(Recorded data)
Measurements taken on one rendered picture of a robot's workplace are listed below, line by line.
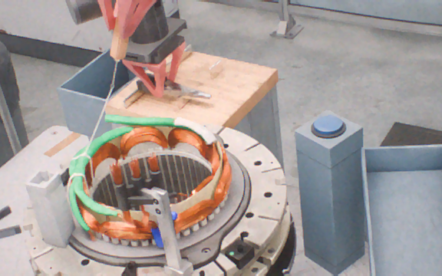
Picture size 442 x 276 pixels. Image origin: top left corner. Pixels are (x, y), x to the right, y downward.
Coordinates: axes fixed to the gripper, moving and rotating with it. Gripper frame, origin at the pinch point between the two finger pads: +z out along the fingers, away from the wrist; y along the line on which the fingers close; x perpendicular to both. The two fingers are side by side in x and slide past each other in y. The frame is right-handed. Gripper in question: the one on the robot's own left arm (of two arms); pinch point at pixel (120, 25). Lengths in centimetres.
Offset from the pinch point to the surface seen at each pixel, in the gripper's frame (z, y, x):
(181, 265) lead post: 17.7, 17.5, -6.2
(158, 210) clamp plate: 10.5, 14.0, -8.0
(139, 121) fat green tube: 18.2, -0.2, 8.2
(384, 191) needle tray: 19.2, 28.4, 24.0
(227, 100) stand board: 24.6, 1.3, 28.6
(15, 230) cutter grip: 66, -24, 15

* ASSIGNMENT
When you transcribe the lines above, keep every word exact but leave the pictures behind.

* SOLUTION
Measurements taken on one rendered picture of a robot's workplace are listed below, line by line.
Picture size 442 x 276 pixels. Image origin: top left corner. Pixels are (x, y), x to the right, y downward.
Coordinates: axes fixed to the gripper, moving and rotating with it. Gripper frame, origin at the pinch point between the two finger pads: +z out along the fingers, away from the wrist; y along the line on which the fingers close; x perpendicular to both. The two fingers are side by side in x and slide past each other in y. The frame is right-handed. Gripper in question: the one on the robot's own left arm (of two arms); pinch point at pixel (120, 25). Lengths in centimetres.
Offset from the pinch point to the surface seen at each pixel, in the gripper's frame (z, y, x):
(181, 265) lead post: 17.7, 17.5, -6.2
(158, 210) clamp plate: 10.5, 14.0, -8.0
(139, 121) fat green tube: 18.2, -0.2, 8.2
(384, 191) needle tray: 19.2, 28.4, 24.0
(227, 100) stand board: 24.6, 1.3, 28.6
(15, 230) cutter grip: 66, -24, 15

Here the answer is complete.